→ **WHAT THIS TASK INVOLVES**
For the entries below, the expected answer is the line with "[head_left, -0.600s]", the line with "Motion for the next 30", and every line between them, exactly as written, and nothing more.

*** DATA EXTRACTS ***

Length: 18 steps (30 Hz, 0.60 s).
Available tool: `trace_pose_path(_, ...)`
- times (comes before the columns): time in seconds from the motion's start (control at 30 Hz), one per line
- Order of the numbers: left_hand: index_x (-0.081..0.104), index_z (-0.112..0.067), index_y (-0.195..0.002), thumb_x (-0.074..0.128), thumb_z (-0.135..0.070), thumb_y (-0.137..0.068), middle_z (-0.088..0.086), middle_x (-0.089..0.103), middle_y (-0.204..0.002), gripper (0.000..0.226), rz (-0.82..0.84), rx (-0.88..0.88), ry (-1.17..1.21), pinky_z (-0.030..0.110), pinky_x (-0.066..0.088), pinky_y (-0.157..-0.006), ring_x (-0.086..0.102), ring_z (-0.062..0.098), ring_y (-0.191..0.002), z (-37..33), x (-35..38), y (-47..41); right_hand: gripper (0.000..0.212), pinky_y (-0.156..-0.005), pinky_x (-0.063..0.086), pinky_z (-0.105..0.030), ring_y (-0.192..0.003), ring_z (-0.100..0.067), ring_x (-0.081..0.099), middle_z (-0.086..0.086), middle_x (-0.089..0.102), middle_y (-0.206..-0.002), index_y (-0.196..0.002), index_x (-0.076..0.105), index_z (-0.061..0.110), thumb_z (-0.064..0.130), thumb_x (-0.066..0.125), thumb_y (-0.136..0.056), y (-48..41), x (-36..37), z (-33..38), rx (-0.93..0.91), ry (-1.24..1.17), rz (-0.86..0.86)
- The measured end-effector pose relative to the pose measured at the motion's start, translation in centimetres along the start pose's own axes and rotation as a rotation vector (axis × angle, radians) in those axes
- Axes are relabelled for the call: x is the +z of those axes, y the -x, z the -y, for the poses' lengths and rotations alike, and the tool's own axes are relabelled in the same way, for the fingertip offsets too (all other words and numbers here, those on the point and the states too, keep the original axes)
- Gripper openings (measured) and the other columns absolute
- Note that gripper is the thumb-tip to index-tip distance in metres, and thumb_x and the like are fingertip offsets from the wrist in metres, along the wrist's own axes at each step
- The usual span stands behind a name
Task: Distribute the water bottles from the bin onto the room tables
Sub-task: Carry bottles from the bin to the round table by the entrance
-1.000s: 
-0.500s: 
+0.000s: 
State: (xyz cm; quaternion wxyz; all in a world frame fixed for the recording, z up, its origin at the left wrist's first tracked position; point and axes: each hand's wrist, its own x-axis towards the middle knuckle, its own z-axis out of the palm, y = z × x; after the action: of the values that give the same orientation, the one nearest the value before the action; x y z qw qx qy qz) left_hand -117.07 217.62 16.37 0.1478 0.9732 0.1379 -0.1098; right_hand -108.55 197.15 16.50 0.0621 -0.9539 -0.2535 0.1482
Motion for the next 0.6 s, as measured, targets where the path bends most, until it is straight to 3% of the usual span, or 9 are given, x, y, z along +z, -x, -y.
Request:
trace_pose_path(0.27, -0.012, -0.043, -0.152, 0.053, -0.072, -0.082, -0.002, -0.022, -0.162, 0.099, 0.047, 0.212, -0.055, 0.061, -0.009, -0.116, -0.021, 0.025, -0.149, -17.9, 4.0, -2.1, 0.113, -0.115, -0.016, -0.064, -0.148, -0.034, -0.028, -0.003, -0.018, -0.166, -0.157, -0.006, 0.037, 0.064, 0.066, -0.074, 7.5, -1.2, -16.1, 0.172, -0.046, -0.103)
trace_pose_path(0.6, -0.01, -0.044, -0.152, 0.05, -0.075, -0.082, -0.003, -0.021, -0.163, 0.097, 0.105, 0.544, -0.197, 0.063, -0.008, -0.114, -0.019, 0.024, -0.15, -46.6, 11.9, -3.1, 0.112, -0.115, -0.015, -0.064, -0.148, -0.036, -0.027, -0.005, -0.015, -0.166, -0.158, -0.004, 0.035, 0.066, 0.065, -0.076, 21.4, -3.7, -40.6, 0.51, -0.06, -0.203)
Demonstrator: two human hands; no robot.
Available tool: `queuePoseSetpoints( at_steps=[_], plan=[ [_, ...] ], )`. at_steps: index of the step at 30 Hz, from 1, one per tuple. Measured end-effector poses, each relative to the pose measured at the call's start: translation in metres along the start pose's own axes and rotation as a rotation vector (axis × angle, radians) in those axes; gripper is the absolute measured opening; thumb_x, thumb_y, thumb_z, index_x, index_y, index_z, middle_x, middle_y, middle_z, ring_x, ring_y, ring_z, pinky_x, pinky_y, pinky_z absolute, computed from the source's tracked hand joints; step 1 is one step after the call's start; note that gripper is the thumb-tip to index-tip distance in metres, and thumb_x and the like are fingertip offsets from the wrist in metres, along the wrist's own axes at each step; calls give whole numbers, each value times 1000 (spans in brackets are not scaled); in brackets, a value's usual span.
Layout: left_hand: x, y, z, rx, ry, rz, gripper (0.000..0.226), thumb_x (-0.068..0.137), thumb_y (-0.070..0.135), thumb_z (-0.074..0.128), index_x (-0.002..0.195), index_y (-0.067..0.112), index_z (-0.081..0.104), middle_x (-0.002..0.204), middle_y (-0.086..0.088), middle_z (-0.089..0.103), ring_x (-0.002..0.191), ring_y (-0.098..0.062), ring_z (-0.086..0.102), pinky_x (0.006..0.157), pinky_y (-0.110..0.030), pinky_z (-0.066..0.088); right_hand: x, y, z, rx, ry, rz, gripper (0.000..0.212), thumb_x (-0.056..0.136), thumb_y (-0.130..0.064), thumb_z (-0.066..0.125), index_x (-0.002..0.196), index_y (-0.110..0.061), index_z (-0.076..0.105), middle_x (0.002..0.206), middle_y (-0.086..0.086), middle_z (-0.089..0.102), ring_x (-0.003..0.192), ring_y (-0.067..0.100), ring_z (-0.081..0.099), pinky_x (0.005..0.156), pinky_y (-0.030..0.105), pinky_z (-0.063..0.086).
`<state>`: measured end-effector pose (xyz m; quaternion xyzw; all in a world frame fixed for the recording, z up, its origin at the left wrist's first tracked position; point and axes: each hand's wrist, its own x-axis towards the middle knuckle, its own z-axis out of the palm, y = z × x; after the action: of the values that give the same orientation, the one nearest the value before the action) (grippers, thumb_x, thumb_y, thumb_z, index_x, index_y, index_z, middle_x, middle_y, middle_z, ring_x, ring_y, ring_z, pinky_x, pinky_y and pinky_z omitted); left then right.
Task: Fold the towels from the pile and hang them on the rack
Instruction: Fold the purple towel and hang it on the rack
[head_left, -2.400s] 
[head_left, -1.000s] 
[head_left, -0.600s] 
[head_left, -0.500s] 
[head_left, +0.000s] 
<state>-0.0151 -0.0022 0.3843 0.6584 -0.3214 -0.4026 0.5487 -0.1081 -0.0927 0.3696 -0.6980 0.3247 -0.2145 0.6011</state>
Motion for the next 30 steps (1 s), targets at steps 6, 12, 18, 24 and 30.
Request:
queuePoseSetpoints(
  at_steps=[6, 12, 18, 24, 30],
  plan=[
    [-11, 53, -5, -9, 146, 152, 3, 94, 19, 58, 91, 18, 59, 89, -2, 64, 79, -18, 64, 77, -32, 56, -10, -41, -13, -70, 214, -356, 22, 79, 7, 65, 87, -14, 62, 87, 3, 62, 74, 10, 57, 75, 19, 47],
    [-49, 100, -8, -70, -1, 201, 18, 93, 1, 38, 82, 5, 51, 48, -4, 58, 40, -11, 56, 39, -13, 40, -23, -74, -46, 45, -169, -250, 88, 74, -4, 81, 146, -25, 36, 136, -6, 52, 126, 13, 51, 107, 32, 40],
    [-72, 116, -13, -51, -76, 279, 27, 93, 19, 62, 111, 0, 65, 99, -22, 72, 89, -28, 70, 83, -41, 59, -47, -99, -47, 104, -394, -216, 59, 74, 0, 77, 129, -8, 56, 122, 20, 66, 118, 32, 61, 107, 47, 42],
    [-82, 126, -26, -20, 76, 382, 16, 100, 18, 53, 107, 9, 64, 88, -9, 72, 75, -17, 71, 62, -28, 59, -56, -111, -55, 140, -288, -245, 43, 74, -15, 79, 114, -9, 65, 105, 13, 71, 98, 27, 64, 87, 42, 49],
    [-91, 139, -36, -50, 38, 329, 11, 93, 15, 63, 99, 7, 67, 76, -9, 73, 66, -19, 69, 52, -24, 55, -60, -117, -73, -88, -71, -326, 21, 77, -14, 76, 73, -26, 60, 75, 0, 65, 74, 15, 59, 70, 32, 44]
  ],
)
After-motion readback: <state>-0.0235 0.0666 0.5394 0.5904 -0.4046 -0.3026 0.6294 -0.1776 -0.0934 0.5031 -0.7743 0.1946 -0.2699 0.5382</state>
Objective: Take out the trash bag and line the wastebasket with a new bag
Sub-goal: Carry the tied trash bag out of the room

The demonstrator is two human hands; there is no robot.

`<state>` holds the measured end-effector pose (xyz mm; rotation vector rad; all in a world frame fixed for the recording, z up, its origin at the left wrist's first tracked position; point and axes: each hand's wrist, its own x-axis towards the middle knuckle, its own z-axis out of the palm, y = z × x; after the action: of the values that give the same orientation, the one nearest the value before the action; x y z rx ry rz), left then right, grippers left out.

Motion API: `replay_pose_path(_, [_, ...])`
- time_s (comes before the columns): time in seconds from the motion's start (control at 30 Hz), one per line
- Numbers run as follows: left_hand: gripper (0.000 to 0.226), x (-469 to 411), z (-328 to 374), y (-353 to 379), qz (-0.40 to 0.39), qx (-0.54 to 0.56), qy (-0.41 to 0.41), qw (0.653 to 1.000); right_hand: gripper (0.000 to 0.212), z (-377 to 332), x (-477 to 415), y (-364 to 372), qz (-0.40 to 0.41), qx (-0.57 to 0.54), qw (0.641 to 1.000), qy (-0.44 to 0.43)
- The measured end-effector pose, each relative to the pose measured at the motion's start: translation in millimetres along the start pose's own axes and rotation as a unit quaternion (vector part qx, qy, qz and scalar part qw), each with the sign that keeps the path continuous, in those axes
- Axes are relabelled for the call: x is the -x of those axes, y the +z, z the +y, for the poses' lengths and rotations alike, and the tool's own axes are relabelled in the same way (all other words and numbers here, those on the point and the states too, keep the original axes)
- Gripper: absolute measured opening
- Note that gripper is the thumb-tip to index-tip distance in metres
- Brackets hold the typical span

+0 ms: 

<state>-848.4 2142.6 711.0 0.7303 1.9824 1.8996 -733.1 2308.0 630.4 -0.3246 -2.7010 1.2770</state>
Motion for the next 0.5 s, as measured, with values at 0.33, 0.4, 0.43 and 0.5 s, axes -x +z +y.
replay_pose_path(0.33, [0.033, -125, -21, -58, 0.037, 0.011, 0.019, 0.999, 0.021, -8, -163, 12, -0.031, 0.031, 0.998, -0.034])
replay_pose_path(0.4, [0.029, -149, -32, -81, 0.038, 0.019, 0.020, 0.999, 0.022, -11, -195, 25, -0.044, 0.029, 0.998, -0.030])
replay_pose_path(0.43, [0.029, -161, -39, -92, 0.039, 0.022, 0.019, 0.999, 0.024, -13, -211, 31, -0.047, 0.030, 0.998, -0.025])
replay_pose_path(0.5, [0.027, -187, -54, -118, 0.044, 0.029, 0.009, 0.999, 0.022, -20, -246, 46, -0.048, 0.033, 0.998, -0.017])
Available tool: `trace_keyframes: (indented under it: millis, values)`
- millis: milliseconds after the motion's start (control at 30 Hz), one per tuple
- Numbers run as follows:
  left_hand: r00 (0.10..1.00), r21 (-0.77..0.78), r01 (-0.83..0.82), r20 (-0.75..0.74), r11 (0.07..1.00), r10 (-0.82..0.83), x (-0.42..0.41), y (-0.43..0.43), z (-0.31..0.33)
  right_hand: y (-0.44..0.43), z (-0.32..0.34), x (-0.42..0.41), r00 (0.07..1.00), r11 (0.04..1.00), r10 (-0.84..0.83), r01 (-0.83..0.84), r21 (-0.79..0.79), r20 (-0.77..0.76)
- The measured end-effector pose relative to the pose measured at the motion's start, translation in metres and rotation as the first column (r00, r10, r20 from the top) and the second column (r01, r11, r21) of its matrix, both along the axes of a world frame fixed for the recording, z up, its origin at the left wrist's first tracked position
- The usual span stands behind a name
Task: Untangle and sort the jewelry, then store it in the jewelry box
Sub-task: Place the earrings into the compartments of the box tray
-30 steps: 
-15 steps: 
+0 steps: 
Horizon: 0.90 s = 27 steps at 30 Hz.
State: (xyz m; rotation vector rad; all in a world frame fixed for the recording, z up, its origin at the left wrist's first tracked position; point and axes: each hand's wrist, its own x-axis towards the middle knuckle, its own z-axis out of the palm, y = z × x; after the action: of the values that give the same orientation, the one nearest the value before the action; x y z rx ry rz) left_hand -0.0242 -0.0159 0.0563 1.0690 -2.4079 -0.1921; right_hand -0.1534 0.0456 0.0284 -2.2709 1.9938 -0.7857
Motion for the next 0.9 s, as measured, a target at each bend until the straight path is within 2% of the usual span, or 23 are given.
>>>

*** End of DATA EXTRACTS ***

→ **SOLUTION**
[head_left, -0.600s] 
[head_left, -0.500s] 
[head_left, +0.000s] 
<state>-0.0151 -0.0022 0.3843 0.6584 -0.3214 -0.4026 0.5487 -0.1081 -0.0927 0.3696 -0.6980 0.3247 -0.2145 0.6011</state>
Motion for the next 30 steps (1 s), targets at steps 6, 12, 18, 24 and 30.

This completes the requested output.